Shoot a deer with a slower boolit and they are shocked but push it through too fast and it is like when you cut yourself shaving, don't know until you see blood.
It is not momentum transfer, momentum gives penetration. Energy dump is wrong too.
After shooting many, many deer I figure the flat nose will do a lot of damage but when you make it too fast there is a pressure wave from the nose that forces tissue out of the way from the path of the boolit. All you get is a small primary hole, like poking a sharp stick in the deer. The flat nose starts to act like a hard round nose at any speed. If something vital is not cut, you can lose the deer even though it dies somewhere.
What is needed is to keep all tissue close to the boolit nose so it is destroyed by cutting and energy. Energy dissipates quickly and turns to heat, etc so you need close contact with what is hit. We can't compare the revolver at 1100 fps with a rifle at 3000 fps so different rules apply. You can't hit a deer behind the shoulder and have hydraulic pressure turn the brain to mush, so our work must be done in close proximity to the boolit.
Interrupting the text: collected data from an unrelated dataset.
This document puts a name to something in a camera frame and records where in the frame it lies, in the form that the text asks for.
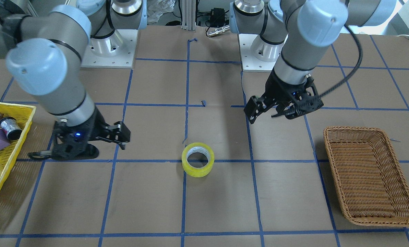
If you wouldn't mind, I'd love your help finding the yellow tape roll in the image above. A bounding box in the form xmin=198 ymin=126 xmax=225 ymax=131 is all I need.
xmin=181 ymin=142 xmax=215 ymax=178

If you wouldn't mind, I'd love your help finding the aluminium frame post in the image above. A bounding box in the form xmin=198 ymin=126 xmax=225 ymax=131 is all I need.
xmin=178 ymin=0 xmax=197 ymax=32

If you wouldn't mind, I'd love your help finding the yellow plastic basket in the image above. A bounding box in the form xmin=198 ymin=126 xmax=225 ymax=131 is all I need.
xmin=0 ymin=102 xmax=36 ymax=190

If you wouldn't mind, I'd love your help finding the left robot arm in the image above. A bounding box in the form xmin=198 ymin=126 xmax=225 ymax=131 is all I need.
xmin=229 ymin=0 xmax=396 ymax=124

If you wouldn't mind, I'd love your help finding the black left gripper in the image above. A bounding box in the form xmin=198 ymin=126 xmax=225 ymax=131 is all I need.
xmin=244 ymin=71 xmax=324 ymax=125

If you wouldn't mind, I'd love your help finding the small dark can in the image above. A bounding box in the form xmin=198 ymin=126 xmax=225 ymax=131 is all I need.
xmin=0 ymin=117 xmax=22 ymax=141

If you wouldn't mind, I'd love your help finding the brown wicker basket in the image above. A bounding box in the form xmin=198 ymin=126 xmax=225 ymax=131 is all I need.
xmin=323 ymin=126 xmax=409 ymax=227

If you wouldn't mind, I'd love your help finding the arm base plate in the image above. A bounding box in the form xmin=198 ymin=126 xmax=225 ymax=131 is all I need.
xmin=81 ymin=30 xmax=139 ymax=69
xmin=238 ymin=34 xmax=276 ymax=72

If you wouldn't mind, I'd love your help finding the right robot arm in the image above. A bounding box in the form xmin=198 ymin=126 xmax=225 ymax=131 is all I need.
xmin=0 ymin=0 xmax=147 ymax=161

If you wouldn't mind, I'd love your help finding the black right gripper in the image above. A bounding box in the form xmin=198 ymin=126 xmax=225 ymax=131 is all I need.
xmin=52 ymin=108 xmax=131 ymax=161

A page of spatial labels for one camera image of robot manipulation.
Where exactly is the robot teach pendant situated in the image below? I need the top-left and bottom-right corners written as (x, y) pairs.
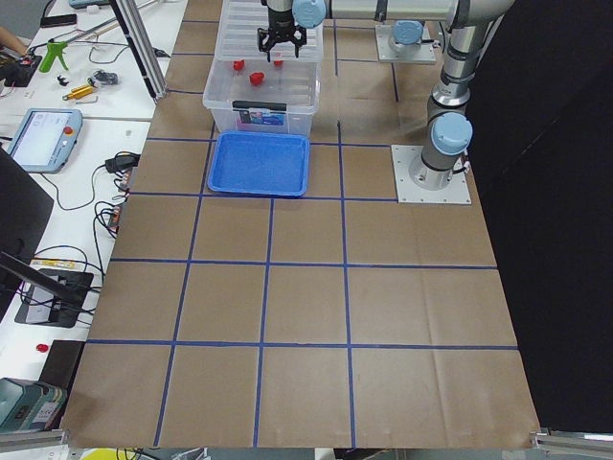
top-left (8, 108), bottom-right (83, 173)

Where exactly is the black power adapter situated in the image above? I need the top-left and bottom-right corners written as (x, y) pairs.
top-left (104, 152), bottom-right (141, 173)

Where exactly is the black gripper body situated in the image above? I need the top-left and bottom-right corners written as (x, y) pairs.
top-left (258, 0), bottom-right (307, 48)

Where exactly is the aluminium frame post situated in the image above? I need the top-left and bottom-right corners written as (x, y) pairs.
top-left (109, 0), bottom-right (167, 102)

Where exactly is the black smartphone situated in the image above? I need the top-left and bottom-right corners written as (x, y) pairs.
top-left (40, 13), bottom-right (78, 28)

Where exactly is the green glue gun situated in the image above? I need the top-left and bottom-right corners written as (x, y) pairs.
top-left (38, 40), bottom-right (68, 73)

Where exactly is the black monitor stand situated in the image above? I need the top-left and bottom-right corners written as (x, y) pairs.
top-left (1, 252), bottom-right (93, 329)

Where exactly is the yellow screwdriver handle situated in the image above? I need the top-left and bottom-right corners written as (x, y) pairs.
top-left (62, 84), bottom-right (96, 101)

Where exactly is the blue plastic tray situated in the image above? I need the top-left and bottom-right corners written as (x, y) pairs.
top-left (208, 131), bottom-right (310, 197)

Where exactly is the clear plastic storage box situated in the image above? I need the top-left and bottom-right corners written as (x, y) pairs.
top-left (202, 59), bottom-right (321, 137)

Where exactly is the black box latch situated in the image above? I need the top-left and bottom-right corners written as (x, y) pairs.
top-left (232, 101), bottom-right (287, 113)

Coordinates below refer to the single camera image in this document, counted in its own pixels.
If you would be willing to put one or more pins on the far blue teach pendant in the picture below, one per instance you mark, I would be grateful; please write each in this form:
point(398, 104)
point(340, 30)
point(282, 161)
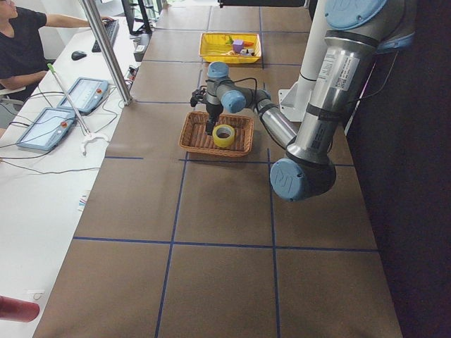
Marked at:
point(87, 94)

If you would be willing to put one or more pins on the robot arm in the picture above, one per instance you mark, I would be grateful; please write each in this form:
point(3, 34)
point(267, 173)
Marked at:
point(345, 37)

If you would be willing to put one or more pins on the aluminium frame post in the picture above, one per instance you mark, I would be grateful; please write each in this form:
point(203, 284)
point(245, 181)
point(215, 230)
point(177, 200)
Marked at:
point(95, 22)

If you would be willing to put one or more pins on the person in black shirt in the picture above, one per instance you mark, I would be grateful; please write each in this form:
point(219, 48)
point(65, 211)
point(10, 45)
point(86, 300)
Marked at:
point(22, 55)

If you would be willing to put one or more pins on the near blue teach pendant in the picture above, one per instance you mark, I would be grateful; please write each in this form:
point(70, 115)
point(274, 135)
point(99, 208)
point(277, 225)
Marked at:
point(48, 129)

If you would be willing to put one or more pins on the purple foam cube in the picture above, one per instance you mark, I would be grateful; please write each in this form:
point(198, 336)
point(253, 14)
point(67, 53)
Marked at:
point(238, 45)

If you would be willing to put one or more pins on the yellow tape roll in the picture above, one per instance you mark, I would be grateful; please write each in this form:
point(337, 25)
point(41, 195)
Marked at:
point(223, 135)

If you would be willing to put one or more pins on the brown wicker basket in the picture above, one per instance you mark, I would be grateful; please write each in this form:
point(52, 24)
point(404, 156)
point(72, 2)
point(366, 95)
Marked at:
point(194, 138)

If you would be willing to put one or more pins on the red cylinder object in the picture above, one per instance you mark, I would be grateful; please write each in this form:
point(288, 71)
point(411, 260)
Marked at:
point(18, 310)

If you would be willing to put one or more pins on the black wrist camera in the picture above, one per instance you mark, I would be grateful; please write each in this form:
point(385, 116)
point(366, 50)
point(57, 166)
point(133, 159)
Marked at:
point(198, 96)

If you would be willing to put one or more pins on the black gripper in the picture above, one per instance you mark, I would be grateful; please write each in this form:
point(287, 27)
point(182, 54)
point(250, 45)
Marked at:
point(213, 113)

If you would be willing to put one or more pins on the black keyboard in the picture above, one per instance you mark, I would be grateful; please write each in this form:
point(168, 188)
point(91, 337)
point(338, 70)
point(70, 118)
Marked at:
point(111, 28)

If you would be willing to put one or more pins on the black computer mouse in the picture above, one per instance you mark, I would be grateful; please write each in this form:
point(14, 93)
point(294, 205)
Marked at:
point(77, 55)

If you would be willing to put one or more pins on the yellow woven plastic basket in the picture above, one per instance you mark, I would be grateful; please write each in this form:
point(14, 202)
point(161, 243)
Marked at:
point(213, 46)

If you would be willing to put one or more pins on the white reacher grabber stick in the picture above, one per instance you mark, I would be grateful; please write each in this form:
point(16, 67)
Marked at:
point(89, 135)

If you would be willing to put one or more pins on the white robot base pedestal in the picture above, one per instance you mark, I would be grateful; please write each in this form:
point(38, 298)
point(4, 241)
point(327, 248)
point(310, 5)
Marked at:
point(319, 65)

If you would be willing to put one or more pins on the orange toy carrot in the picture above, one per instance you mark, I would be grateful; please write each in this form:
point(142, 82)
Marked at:
point(229, 41)

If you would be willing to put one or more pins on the black monitor stand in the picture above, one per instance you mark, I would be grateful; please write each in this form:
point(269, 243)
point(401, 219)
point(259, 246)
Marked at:
point(139, 16)

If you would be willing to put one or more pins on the blue teach pendant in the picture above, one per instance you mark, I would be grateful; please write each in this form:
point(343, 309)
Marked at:
point(87, 94)
point(48, 129)

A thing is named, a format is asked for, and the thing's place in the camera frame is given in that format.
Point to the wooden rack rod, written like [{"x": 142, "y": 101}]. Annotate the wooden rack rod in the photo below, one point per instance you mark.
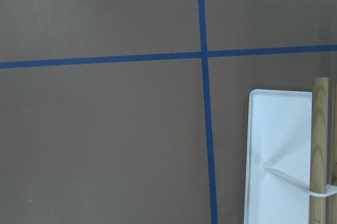
[
  {"x": 332, "y": 200},
  {"x": 319, "y": 135}
]

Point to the white rectangular tray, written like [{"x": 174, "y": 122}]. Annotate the white rectangular tray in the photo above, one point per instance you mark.
[{"x": 278, "y": 158}]

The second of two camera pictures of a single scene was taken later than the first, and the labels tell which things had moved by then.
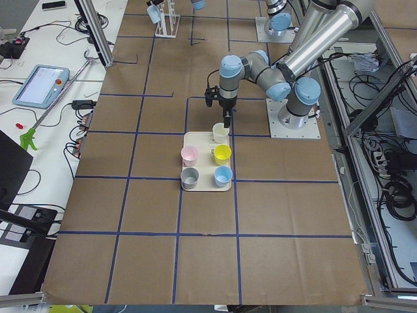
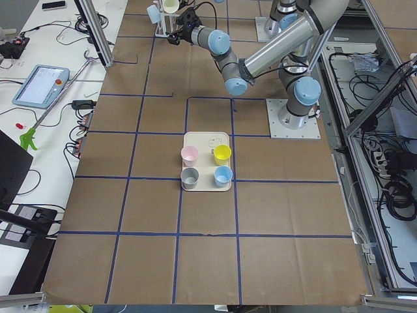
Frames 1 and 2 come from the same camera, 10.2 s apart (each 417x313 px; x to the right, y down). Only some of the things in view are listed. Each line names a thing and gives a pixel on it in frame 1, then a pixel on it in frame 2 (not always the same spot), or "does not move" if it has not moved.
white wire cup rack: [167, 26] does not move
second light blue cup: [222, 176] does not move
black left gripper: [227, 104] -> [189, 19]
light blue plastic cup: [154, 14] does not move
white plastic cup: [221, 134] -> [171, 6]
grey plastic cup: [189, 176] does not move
The size of the animal can change this because a huge animal with tough tissue and bone will slow the boolit so it starts to work before it exits. It was called "dwell time". In large animals the energy is bled off at the start, then boolit work takes over. Stop the boolit too fast before it works because of over expansion and you have a problem.
There is no perfect bullet/boolit for all game and velocities, each must be different.
Now increase the size and weight of a revolver boolit without changing velocity, penetration and damage increases dramatically.
For WW's, stick on weights are almost pure lead while clip on weights contain antimony, tin and other elements. Don't mix them when smelting. Keep the stick on weights for a muzzle loader or to change the WW alloy for the velocity and use.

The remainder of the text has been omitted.